Still, she said that every time she and Chase stand up for pits, even their own dog, they deal with anti-pit prejudice - "breed bias." Recently, Jack and his fellow pits were banned from one of her friends' otherwise dog-friendly apartment buildings. "It's so ridiculous," she said. "These dogs just look a certain way, and all of a sudden, there's an issue. I hope you don't judge people like that."
She noted that when a non-pit bites or turns violent, the dog's breed rarely makes headlines. But when it's a pit, that gets top billing.
Pits encompass three breeds (American pit bull terriers, American Staffordshire terriers and Staffordshire bull terriers), plus endless "backyard-bred" mixes. And with so many homeless - even the national organization Pit Bull Rescue Central can't estimate how many need homes - and with so many being mistreated and misunderstood, the public's attitudes toward pits must change, Utley said. "If [Chase and I] can help make that change, we're gonna do it."
For four years, the Utleys have brought attention to and raised money - so far, about a million bucks - for the HLE's fight against animal cruelty, at their baseball stud-studded casino night among other fundraisers.
PSPCA CEO Sue Cosby said the Utleys' fundraiser is "the largest single event that supports that department, so, really, our ability to stay out on the streets saving animals and rescuing animals from abuse and neglect is in large part because of the Utleys."

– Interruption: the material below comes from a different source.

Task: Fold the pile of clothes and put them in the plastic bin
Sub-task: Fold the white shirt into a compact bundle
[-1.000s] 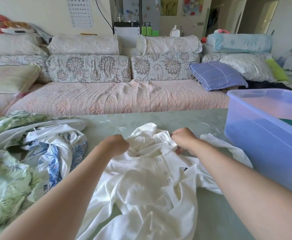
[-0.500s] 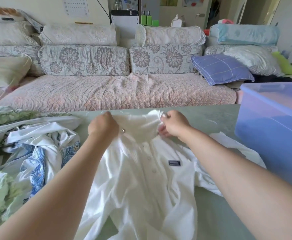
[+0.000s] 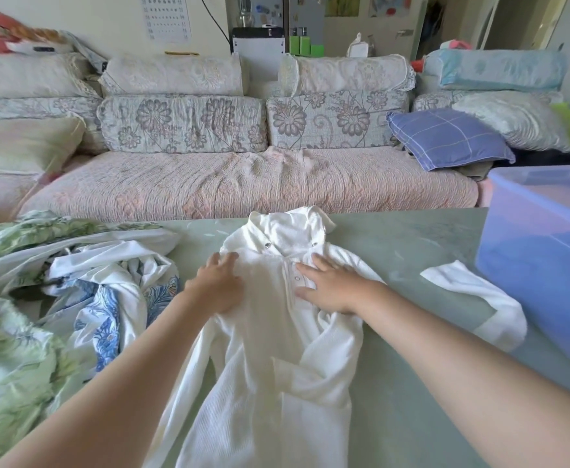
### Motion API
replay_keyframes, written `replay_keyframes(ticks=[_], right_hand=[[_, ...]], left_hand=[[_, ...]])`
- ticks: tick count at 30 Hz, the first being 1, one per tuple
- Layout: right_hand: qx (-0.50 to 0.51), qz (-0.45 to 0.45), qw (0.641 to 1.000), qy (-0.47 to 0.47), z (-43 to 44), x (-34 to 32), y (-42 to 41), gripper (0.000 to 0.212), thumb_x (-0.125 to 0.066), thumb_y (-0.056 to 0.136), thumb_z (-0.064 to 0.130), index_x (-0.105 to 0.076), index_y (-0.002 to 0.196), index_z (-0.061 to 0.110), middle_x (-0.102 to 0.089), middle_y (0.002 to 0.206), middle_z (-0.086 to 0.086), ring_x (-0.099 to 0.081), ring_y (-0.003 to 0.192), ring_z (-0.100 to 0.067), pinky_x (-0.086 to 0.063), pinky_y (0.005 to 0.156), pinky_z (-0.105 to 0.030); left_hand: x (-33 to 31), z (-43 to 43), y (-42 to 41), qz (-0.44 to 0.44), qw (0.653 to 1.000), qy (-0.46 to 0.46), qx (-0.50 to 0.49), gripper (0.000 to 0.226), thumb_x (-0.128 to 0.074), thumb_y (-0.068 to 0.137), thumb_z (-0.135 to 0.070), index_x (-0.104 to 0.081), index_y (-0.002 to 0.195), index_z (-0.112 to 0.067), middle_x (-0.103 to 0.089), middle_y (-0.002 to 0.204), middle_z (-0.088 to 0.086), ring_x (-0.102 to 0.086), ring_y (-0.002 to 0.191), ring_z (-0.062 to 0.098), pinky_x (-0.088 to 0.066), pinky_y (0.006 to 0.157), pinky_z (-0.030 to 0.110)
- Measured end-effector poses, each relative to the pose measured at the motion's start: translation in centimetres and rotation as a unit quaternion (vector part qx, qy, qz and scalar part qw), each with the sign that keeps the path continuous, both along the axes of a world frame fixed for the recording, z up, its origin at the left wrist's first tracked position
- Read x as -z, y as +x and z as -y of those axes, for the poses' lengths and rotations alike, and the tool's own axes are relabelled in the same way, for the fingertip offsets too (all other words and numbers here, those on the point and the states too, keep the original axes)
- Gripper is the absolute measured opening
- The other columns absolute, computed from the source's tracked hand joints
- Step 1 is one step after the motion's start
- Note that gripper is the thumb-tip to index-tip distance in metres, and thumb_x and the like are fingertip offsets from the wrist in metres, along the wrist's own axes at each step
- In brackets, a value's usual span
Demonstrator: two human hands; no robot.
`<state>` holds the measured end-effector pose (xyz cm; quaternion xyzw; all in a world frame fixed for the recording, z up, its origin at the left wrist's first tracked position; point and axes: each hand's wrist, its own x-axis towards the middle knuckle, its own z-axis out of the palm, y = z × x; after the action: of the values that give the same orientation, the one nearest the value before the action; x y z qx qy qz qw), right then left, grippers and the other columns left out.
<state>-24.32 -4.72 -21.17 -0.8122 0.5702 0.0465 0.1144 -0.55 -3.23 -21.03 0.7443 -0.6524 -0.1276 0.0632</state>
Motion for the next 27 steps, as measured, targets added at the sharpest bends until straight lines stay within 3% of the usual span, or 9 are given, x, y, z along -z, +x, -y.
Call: replay_keyframes(ticks=[4, 7, 8, 11, 15, 17, 22, 25, 27], right_hand=[[0.008, -0.026, 0.999, -0.027, -1.4, -0.9, 0.0, 0.072, -0.038, 0.098, 0.061, -0.007, 0.159, 0.037, 0.013, 0.166, -0.006, 0.01, 0.153, -0.025, 0.002, 0.123, -0.051], [-0.033, 0.009, 0.999, -0.034, -3.0, -2.2, 0.6, 0.073, -0.051, 0.094, 0.053, -0.019, 0.157, 0.036, 0.003, 0.168, -0.003, 0.001, 0.154, -0.02, -0.004, 0.123, -0.046], [-0.047, 0.022, 0.998, -0.023, -3.7, -2.5, 0.8, 0.072, -0.054, 0.093, 0.051, -0.023, 0.156, 0.037, -0.004, 0.168, 0.0, -0.006, 0.154, -0.019, -0.01, 0.123, -0.043], [-0.059, -0.009, 0.998, 0.036, -5.4, -3.0, 0.9, 0.071, -0.056, 0.092, 0.049, -0.026, 0.155, 0.04, -0.016, 0.165, 0.006, -0.027, 0.148, -0.021, -0.028, 0.117, -0.037], [-0.031, -0.071, 0.997, 0.02, -6.7, -3.5, 1.2, 0.071, -0.055, 0.09, 0.051, -0.028, 0.155, 0.037, -0.029, 0.16, 0.003, -0.038, 0.141, -0.025, -0.037, 0.11, -0.04], [-0.048, -0.071, 0.996, 0.011, -7.8, -4.3, 1.6, 0.067, -0.06, 0.089, 0.043, -0.037, 0.151, 0.032, -0.039, 0.152, 0.001, -0.042, 0.137, -0.025, -0.041, 0.107, -0.04], [-0.079, 0.041, 0.996, 0.004, -12.2, -6.3, 2.9, 0.061, -0.046, 0.088, 0.006, -0.051, 0.143, 0.032, -0.045, 0.149, 0.008, -0.041, 0.138, -0.016, -0.038, 0.107, -0.029], [-0.081, 0.084, 0.992, 0.049, -14.6, -6.8, 3.3, 0.054, -0.05, 0.091, 0.014, -0.052, 0.142, 0.031, -0.057, 0.137, 0.01, -0.055, 0.121, -0.012, -0.044, 0.091, -0.021], [-0.08, 0.059, 0.992, 0.077, -16.1, -6.8, 3.1, 0.059, -0.055, 0.09, 0.02, -0.045, 0.147, 0.031, -0.055, 0.14, 0.009, -0.055, 0.12, -0.012, -0.045, 0.086, -0.021]], left_hand=[[-0.9, -1.7, 1.1, 0.061, 0.996, 0.06, -0.036, 0.033, -0.034, 0.08, -0.03, -0.031, 0.113, -0.033, -0.031, 0.121, 0.005, -0.036, 0.109, 0.032, -0.038, 0.094, 0.043], [-1.9, -3.2, 2.0, 0.032, 0.999, 0.018, 0.0, 0.025, -0.046, 0.086, -0.017, -0.049, 0.11, -0.024, -0.05, 0.11, 0.009, -0.057, 0.089, 0.027, -0.045, 0.068, 0.028], [-2.3, -3.6, 2.4, 0.053, 0.998, -0.019, 0.016, 0.025, -0.047, 0.086, -0.012, -0.058, 0.106, -0.022, -0.057, 0.108, 0.009, -0.059, 0.086, 0.027, -0.044, 0.067, 0.027], [-3.3, -3.9, 4.8, 0.113, 0.986, -0.12, -0.02, 0.028, -0.052, 0.086, -0.002, -0.072, 0.103, -0.01, -0.057, 0.112, 0.014, -0.057, 0.101, 0.033, -0.05, 0.088, 0.036], [-4.0, -5.6, 5.6, 0.173, 0.985, -0.013, 0.015, 0.038, -0.053, 0.092, -0.015, -0.062, 0.128, -0.025, -0.045, 0.133, 0.01, -0.035, 0.128, 0.033, -0.04, 0.105, 0.045], [-4.6, -6.8, 4.6, 0.194, 0.978, -0.02, 0.072, 0.045, -0.053, 0.092, -0.015, -0.056, 0.133, -0.034, -0.042, 0.135, 0.007, -0.031, 0.131, 0.031, -0.033, 0.109, 0.047], [-6.5, -10.7, 1.1, 0.088, 0.983, -0.072, 0.146, 0.045, -0.047, 0.087, 0.002, -0.067, 0.106, -0.033, -0.052, 0.101, -0.009, -0.05, 0.107, 0.017, -0.045, 0.083, 0.031], [-6.8, -14.0, -0.2, 0.045, 0.984, -0.021, 0.171, 0.03, -0.046, 0.089, -0.012, -0.065, 0.083, -0.035, -0.055, 0.079, -0.016, -0.055, 0.078, 0.009, -0.045, 0.067, 0.024], [-6.7, -16.1, -0.3, 0.007, 0.98, 0.061, 0.187, 0.018, -0.051, 0.088, -0.02, -0.064, 0.084, -0.032, -0.065, 0.082, -0.012, -0.061, 0.077, 0.01, -0.047, 0.07, 0.024]])
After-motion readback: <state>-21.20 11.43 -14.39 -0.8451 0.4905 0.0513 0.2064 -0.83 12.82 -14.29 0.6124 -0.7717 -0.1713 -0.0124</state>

More recently, the couple created the Utley Foundation to teach children about kindness to animals. Their first project: creating a mural of kids with pets with elementary students at the Anna B. Pratt School in North Philadelphia. On the day of the unveiling, the students, many of whom had written stories and made drawings portraying animal violence they'd witnessed, carried signs that read, "We love Jack." The Utleys gave the kids buttons saying, "I'm an animal protector."

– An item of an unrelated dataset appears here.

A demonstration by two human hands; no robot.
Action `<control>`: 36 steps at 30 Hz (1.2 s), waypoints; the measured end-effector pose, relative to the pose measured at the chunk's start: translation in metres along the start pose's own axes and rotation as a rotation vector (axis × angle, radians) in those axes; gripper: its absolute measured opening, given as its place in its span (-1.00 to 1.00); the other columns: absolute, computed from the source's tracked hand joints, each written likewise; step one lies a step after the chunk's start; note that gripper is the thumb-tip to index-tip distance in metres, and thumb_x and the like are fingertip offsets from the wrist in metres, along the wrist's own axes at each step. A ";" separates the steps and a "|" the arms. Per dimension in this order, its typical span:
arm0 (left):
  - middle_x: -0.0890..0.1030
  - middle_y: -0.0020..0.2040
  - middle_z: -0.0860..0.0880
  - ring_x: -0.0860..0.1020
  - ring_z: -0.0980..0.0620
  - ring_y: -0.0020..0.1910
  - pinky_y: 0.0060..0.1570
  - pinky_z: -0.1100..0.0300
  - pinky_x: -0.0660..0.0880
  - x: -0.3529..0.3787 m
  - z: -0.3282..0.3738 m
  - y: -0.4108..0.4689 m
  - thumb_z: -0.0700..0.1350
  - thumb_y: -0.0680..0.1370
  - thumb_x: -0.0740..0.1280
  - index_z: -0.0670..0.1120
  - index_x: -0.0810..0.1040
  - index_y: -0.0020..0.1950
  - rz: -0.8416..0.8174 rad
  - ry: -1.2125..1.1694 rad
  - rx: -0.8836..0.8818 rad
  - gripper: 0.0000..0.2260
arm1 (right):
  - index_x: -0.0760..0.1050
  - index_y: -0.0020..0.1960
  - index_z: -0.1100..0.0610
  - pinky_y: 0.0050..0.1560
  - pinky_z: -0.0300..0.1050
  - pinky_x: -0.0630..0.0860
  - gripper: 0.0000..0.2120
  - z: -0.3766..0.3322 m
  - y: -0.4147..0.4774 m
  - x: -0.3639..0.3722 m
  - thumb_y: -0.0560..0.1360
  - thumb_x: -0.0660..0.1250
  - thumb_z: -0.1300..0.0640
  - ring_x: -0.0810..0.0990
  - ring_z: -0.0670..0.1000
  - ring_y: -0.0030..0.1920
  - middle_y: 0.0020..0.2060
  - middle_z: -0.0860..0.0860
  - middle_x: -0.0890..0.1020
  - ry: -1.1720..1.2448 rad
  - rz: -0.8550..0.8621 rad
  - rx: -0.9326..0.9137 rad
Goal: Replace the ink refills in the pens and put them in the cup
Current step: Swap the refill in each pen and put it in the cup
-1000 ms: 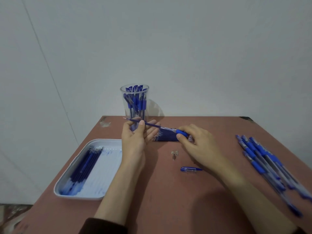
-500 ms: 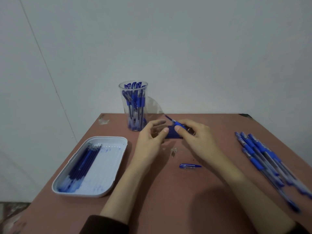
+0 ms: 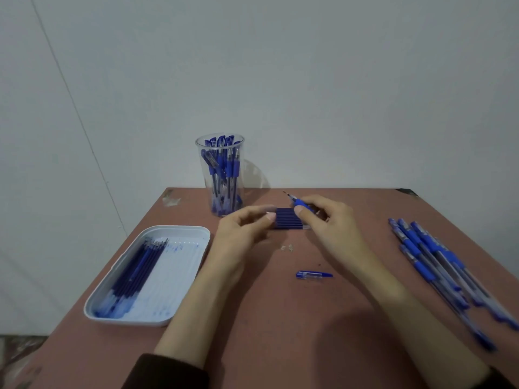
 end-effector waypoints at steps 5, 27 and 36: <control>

"We told them, 'You're a part of our team. Now you have a responsibility to be nice to animals, and to teach other people what you've learned,' " Jen recalled. "They were inspired by it."

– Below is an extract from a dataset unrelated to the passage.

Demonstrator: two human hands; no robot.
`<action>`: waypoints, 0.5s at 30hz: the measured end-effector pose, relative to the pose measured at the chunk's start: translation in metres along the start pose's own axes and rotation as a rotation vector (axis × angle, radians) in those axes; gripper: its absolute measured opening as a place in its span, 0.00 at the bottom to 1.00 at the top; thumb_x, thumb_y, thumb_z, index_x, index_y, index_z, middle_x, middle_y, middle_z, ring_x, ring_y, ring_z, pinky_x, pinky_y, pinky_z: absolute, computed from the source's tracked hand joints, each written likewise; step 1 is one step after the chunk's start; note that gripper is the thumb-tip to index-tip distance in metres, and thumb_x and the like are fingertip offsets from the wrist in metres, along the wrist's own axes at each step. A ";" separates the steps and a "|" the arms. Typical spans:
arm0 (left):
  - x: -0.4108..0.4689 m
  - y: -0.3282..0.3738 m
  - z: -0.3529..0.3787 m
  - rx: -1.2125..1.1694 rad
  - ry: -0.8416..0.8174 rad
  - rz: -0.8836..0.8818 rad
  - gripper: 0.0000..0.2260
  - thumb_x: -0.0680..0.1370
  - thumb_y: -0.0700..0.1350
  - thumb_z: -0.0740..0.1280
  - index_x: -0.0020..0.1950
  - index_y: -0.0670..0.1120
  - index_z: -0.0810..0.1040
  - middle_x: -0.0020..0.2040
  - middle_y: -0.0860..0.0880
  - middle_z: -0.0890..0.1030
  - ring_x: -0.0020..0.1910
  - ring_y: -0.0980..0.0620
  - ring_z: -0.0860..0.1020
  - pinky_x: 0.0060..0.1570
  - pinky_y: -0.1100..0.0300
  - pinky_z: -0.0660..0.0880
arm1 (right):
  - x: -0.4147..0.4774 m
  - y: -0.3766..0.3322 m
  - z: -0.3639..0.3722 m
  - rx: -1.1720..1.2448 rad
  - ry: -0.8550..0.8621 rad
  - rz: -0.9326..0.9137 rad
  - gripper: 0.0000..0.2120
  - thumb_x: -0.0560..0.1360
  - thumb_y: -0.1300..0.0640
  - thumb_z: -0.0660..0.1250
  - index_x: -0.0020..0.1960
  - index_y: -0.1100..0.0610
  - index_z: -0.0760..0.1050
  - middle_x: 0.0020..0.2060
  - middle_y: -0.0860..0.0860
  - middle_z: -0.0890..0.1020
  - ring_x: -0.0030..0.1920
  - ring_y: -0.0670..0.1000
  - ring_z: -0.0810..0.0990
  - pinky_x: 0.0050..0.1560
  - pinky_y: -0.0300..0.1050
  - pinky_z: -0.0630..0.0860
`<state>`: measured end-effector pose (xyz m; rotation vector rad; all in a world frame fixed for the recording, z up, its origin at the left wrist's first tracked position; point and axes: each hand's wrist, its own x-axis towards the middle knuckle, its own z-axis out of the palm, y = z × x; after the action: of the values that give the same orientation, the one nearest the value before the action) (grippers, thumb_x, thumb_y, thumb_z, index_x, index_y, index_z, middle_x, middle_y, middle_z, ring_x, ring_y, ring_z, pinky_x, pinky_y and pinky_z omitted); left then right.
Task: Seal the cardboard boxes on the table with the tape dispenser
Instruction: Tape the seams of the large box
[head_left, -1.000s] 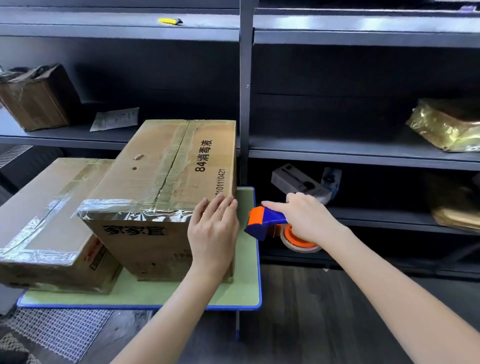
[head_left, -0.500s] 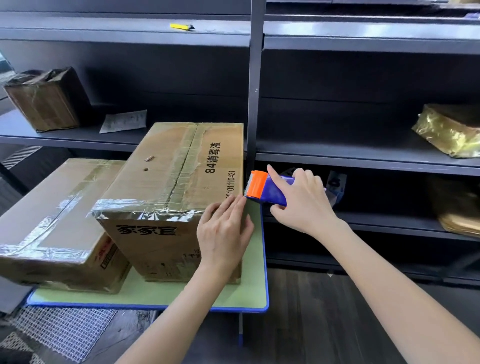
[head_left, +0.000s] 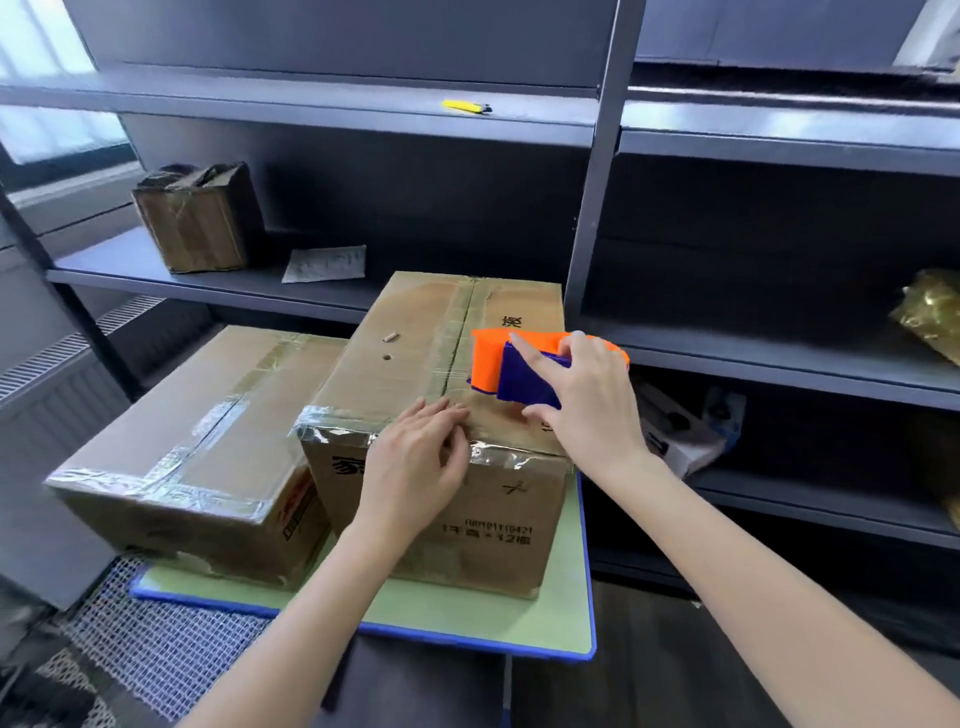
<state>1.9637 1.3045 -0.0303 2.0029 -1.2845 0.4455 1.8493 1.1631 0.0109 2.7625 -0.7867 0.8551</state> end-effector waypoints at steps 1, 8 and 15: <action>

Back at the PSPCA, Jen points to an empty lot next to the security kennel. That, she said, is where she and Chase would like to raise money to build a new security kennel - one with larger, indoor-outdoor crates, so cruelty-case dogs that aren't permitted into the other dogs' play area will be able to run and to breathe fresh air. (The old security kennel would become the new isolation unit for cats.)
The project's estimated cost: $3 million. Not a tiny price, even to a top-tier ballplayer. And yet, once again, Jen Utley seems undaunted. "We can do it," she said, "We'll do it. . . . I want this to be my legacy."
It's a bittersweet goal: sweet because Jen and her team are saving dogs' lives; bitter because there are so many lives to save. In other words, if she builds it, they will come.